*** DATA BLOCK Section Begins ***

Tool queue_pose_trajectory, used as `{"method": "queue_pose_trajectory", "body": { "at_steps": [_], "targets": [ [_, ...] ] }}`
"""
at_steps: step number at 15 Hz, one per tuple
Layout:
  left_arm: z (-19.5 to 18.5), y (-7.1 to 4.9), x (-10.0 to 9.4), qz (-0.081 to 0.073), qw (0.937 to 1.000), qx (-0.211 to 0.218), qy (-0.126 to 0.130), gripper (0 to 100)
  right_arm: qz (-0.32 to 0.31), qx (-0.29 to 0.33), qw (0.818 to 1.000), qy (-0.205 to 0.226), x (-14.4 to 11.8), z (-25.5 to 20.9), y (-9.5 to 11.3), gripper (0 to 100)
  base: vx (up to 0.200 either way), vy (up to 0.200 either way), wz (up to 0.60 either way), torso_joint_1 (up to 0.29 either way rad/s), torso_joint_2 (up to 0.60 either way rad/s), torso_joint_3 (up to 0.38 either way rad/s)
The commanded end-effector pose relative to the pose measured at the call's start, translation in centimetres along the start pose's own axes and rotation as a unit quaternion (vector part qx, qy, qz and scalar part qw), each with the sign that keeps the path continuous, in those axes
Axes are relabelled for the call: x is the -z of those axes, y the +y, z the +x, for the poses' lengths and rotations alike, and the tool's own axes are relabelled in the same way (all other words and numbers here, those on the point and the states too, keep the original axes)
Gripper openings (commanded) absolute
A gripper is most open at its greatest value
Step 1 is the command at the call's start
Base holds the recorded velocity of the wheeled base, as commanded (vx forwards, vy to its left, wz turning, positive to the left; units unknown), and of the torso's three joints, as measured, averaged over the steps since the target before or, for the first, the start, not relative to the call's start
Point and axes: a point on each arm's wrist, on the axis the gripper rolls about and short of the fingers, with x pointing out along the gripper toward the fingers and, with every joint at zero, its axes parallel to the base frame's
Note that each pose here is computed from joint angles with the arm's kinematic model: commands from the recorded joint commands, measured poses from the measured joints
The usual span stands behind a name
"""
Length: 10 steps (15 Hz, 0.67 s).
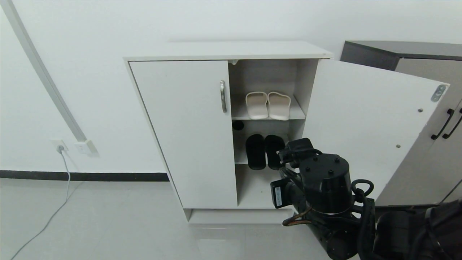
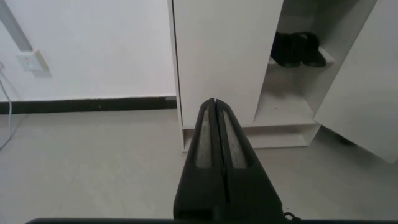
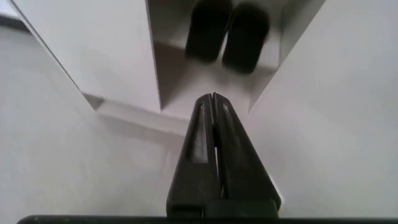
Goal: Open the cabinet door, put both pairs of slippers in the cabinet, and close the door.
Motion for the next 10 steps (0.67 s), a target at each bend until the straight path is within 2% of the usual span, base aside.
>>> {"method": "queue_pose_trajectory", "body": {
  "at_steps": [1,10],
  "targets": [
    [0.01,0.00,0.02,0.000,1.0000,0.000,0.002,0,0.002,0.001,1.000,-0.003,-0.20,-0.13,-0.15,0,0.000,0.000,0.00,0.022,-0.52,-0.359],
    [0.01,0.00,0.02,0.000,1.0000,0.000,0.002,0,-0.001,0.001,1.000,0.000,0.10,-0.23,-0.27,0,0.000,0.000,0.00,0.131,-0.47,-0.338]
  ]
}}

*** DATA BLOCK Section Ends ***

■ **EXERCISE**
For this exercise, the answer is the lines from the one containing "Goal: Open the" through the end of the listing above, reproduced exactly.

■ **RESPONSE BELOW**
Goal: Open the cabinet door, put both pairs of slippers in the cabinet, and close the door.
Motion for the next 10 steps (0.67 s), a target at each bend until the straight path is within 2% of the usual span, base aside.
>>> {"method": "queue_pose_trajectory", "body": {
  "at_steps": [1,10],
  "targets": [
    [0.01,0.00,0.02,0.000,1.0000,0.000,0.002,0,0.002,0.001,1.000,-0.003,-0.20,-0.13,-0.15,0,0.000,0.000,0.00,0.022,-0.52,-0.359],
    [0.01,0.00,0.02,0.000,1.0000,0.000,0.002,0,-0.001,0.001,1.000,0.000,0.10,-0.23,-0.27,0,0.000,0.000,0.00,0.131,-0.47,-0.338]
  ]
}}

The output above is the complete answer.